The starting position

A UK university enterprise office approached the engagement with a process technology that had reached strong technical performance in the lab. The IP demonstrated reproducible separation across multiple feedstock variants and across the chemistries that dominate the application sector. Benchmark data showed near-complete separation efficiency at an order of magnitude lower energy than the incumbent chemical and thermal routes, and at a cost per tonne that compared favourably with the incumbent mechanical alternatives. The technology was credibly differentiated.

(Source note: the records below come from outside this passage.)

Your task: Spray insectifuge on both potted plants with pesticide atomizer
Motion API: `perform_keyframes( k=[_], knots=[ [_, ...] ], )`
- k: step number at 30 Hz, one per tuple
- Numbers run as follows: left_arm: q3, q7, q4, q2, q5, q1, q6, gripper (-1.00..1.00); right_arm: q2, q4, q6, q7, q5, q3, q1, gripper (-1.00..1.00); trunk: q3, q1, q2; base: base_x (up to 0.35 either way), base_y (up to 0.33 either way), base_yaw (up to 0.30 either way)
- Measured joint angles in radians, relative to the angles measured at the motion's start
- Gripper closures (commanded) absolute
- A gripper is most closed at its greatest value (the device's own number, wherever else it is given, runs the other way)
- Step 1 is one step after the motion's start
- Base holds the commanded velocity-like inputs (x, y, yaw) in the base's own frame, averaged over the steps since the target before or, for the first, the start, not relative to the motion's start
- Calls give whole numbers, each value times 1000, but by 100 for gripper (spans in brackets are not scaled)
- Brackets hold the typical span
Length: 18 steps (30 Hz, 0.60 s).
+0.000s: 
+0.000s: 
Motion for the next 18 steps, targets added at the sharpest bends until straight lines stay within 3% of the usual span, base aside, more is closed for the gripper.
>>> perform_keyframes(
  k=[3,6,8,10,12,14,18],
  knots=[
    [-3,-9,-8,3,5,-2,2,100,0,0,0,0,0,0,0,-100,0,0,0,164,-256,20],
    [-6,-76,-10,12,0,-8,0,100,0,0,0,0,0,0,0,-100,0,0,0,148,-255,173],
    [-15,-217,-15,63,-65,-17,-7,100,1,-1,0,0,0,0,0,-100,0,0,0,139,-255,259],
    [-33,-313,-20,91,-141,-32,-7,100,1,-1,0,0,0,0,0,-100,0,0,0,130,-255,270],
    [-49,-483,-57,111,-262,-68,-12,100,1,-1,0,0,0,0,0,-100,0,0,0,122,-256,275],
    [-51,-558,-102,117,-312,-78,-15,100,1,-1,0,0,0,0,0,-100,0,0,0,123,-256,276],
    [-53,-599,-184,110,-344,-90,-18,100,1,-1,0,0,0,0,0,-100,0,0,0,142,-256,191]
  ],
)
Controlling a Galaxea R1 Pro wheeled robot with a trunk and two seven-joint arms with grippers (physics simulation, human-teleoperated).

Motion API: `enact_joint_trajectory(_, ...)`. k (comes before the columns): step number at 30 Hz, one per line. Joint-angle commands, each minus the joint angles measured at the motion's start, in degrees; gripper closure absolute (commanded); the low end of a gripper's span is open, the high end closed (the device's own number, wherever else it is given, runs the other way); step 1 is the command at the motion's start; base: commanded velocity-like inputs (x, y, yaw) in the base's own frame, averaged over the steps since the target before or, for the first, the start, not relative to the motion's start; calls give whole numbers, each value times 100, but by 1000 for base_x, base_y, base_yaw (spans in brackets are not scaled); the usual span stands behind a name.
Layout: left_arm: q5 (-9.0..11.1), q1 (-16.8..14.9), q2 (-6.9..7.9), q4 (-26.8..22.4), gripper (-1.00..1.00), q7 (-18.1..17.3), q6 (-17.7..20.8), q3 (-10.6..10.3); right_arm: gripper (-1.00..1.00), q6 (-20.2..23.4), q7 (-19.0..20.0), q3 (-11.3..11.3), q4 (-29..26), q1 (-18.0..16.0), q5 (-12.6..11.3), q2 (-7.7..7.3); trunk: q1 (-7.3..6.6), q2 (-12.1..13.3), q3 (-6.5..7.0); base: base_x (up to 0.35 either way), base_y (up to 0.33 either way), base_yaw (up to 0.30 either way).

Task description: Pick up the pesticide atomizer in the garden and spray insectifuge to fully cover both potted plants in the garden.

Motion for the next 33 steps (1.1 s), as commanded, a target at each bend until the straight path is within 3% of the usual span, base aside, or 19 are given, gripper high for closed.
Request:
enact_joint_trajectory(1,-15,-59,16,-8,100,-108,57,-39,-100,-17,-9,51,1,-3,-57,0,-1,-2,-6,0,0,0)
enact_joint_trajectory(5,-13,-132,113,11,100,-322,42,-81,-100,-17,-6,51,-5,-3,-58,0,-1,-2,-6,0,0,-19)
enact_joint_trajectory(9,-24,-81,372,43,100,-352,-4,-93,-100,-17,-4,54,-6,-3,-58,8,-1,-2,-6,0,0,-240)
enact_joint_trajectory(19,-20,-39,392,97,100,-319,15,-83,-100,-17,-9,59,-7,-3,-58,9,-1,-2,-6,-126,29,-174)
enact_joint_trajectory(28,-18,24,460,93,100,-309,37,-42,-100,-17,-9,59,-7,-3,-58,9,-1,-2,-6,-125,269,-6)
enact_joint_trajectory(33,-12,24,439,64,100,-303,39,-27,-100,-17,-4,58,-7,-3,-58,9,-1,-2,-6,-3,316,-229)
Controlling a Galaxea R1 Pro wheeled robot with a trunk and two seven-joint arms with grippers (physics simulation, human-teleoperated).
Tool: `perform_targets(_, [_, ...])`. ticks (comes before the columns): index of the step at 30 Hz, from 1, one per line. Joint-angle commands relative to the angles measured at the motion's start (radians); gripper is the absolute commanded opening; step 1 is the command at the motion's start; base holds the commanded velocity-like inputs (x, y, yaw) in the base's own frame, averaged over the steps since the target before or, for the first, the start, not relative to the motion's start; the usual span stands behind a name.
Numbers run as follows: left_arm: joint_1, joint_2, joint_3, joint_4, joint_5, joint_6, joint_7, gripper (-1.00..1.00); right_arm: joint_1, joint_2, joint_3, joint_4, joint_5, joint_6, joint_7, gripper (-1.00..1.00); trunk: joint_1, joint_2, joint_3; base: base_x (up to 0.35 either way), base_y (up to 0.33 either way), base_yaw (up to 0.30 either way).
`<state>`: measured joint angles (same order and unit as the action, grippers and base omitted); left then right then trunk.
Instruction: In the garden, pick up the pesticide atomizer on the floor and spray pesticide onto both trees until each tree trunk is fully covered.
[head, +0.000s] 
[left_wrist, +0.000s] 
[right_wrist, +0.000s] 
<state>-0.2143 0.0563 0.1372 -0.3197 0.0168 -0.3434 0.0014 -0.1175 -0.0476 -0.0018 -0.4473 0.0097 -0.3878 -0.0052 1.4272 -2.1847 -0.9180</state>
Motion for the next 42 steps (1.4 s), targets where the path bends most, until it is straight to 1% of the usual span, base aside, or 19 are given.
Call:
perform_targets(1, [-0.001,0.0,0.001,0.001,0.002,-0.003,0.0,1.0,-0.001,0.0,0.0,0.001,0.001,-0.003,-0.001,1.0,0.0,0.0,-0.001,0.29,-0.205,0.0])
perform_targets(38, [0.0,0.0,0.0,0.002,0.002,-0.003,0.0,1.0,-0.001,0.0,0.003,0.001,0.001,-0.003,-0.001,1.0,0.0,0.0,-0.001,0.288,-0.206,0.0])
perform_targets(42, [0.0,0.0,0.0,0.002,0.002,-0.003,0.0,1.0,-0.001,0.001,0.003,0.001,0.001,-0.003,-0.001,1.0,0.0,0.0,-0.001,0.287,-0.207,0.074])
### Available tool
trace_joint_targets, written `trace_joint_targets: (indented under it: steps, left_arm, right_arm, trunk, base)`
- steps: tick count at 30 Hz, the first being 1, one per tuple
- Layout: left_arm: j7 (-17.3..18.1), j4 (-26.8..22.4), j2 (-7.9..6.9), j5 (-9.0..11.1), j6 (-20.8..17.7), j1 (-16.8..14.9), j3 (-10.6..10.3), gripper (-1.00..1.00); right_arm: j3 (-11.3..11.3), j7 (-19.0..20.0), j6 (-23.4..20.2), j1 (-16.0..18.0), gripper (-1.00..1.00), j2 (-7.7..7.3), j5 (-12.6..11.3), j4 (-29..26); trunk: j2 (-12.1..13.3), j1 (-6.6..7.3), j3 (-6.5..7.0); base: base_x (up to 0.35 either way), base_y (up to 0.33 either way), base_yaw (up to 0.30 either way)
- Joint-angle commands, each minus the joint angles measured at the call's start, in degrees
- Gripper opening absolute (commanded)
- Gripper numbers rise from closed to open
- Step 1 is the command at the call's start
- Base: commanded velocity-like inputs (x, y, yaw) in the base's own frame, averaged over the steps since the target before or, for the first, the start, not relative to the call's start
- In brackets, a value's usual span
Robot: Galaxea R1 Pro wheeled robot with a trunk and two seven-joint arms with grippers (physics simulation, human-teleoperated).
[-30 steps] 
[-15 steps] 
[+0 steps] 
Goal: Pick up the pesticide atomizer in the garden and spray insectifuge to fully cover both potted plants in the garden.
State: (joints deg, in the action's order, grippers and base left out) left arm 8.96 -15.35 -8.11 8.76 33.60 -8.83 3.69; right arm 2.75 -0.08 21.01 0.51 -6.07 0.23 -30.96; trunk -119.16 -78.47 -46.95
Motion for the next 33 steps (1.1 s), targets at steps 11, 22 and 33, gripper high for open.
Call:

What the University did not yet have was a defensible commercial articulation. The application sector is a crowded narrative. Large-scale chemical processing players dominate the public conversation. Adjacent direct-recovery routes are emerging but unproven at scale. Equipment manufacturers are increasingly bundled into turnkey contracts that take years to break into. Within that landscape it was not obvious which buyer archetype would adopt the technology first, at what price point, or through what commercial form. A single-spinout narrative was under active consideration, but without a grounded view of adopter readiness, market sizing, and competitive positioning, the spinout framing was premature.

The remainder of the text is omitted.